I have also lost several of these small revelations when I chose not to stop working to write them down. I’m sure I will find them again someday, but losing some of them also makes me realize that I should try and do a better job of keeping notes. That’s when I remembered this blog which I am so inconsistently updating. So I am going to try and record the notes of my daily practice sessions here in the blog starting……. NOW!
It is interesting that as I have been adding techniques over the past 109 days, I have also been subtracting techniques. I hesitate to allow myself to think that any aspect of my technique is beyond the benefit of daily drill exercises. The first few minutes of my routine is still essentially slow alternate picking of the open strings. It doesn’t get any more basic than that, and yet I still do it every day because I keep finding more subtle ways to do it better. However, this ongoing experiment into exhaustive technical study continues to lead me to discover ways in which two separate aspects of technique can be combined and practiced simultaneously. When this happens 2 line items on the practice sheet combine into a single line item and a sort of “subtraction” of 1 line item is achieved. These small gains in efficiency are what has allowed me to slowly add techniques to the practice plan without extending the duration of the drill exercises beyond the 2 hours I can reasonably devote to this kind of work each day.

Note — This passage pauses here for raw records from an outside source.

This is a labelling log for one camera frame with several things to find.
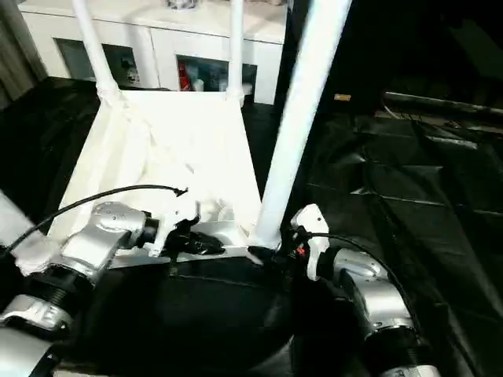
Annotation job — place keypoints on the white plastic table top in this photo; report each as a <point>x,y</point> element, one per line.
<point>169,137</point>

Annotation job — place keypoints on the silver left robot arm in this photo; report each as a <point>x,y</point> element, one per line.
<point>114,224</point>

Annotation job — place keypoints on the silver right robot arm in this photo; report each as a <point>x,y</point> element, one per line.
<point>377,298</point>

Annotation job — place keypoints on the black work mat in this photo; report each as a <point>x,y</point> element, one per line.
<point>393,235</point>

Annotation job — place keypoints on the small gold tag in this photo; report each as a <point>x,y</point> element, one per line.
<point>342,97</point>

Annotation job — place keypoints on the white glass-door cabinet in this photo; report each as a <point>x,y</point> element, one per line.
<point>165,43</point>

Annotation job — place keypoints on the grey patterned ornament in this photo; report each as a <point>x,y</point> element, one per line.
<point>181,3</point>

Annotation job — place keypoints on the black backdrop cloth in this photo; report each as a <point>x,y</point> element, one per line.
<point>432,39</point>

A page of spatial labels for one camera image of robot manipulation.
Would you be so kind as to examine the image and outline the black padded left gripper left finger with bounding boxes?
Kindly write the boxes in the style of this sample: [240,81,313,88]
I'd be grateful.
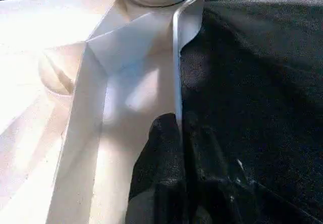
[127,113,189,224]

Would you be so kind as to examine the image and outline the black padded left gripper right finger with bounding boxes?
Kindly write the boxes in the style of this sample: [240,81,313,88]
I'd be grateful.
[182,111,255,224]

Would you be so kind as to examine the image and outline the white plastic table top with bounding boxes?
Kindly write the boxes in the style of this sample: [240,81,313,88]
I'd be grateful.
[0,0,208,224]

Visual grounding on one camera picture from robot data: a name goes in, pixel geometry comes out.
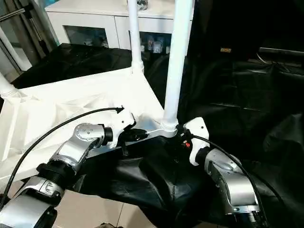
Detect white plastic table top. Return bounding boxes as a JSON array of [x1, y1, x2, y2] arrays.
[[0, 67, 179, 181]]

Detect white plastic table leg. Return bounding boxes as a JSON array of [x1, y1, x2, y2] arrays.
[[0, 72, 19, 99], [127, 0, 145, 74], [161, 0, 195, 133]]

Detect black plastic mat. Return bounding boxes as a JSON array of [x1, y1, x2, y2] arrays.
[[10, 42, 304, 228]]

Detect white glass-door cabinet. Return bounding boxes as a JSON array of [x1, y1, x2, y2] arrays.
[[45, 0, 193, 54]]

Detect black bundle in clear bag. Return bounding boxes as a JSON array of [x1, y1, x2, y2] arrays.
[[136, 0, 150, 11]]

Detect dark horizontal bar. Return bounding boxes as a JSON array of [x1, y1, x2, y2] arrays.
[[258, 47, 304, 56]]

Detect black fabric backdrop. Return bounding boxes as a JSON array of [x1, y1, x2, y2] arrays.
[[189, 0, 304, 67]]

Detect grey metal tripod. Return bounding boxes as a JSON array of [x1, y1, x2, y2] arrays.
[[0, 0, 59, 72]]

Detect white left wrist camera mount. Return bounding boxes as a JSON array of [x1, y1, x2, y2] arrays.
[[105, 110, 137, 150]]

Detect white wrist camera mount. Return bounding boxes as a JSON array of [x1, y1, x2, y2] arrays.
[[182, 117, 210, 166], [105, 110, 137, 150]]

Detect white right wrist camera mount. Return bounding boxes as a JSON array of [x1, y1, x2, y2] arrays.
[[182, 117, 210, 166]]

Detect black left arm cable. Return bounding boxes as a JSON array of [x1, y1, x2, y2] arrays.
[[0, 105, 125, 202]]

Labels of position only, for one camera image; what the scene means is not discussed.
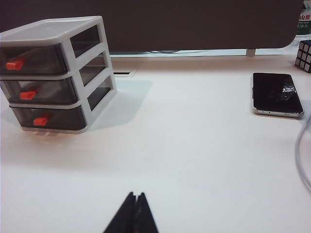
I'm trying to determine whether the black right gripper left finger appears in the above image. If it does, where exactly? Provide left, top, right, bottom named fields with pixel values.
left=103, top=191, right=137, bottom=233

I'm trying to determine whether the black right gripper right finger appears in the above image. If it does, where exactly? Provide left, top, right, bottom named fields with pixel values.
left=136, top=192, right=159, bottom=233

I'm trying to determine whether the smoky drawer with red handle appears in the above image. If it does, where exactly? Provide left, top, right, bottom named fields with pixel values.
left=0, top=52, right=109, bottom=105
left=0, top=24, right=104, bottom=75
left=9, top=75, right=115, bottom=131

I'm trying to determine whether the black smartphone with silver rim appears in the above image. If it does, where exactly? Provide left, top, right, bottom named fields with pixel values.
left=252, top=72, right=305, bottom=119

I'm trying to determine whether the dark desk partition panel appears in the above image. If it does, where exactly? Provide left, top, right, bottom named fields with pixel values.
left=0, top=0, right=305, bottom=57

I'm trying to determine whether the black rubik's cube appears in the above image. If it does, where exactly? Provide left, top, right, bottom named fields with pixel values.
left=294, top=38, right=311, bottom=73

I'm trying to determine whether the clear plastic water bottle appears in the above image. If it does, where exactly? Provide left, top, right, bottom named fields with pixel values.
left=293, top=0, right=311, bottom=47

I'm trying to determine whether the white desk cable grommet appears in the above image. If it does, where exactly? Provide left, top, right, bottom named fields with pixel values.
left=113, top=70, right=136, bottom=78

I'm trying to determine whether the white cable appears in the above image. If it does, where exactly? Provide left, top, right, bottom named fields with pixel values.
left=295, top=118, right=311, bottom=192

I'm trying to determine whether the white three-drawer cabinet frame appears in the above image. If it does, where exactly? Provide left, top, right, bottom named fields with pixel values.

Some of the biggest combinations came early in this year. In January I realized that I didn’t need a whole separate battery of exercises for intervals, chords, and inversions. I could simply combine the study of chord inversions with appropriate technical exercises which are often used to create them on guitar. For example, the combination of bidirectional sweep picking with 1 note per string arpeggios is one rather obvious combination. I’m continuing to find more musically elegant combinations of technical exercise with theoretical construction, many of which were not obvious to me at first. Some of the most recent include combining two handed tapping technique with linear (single string) arpeggios. I have also combined diatonic chord scales with thumb-over-the-top exercises.
When I flip back to the way I was working just 100 days ago, it makes me excited to think how different, how much more efficient my practice routine will be 100 days from now. It seem like I have found a way to work in a routine that is both highly consistent but also slowly evolving and improving itself.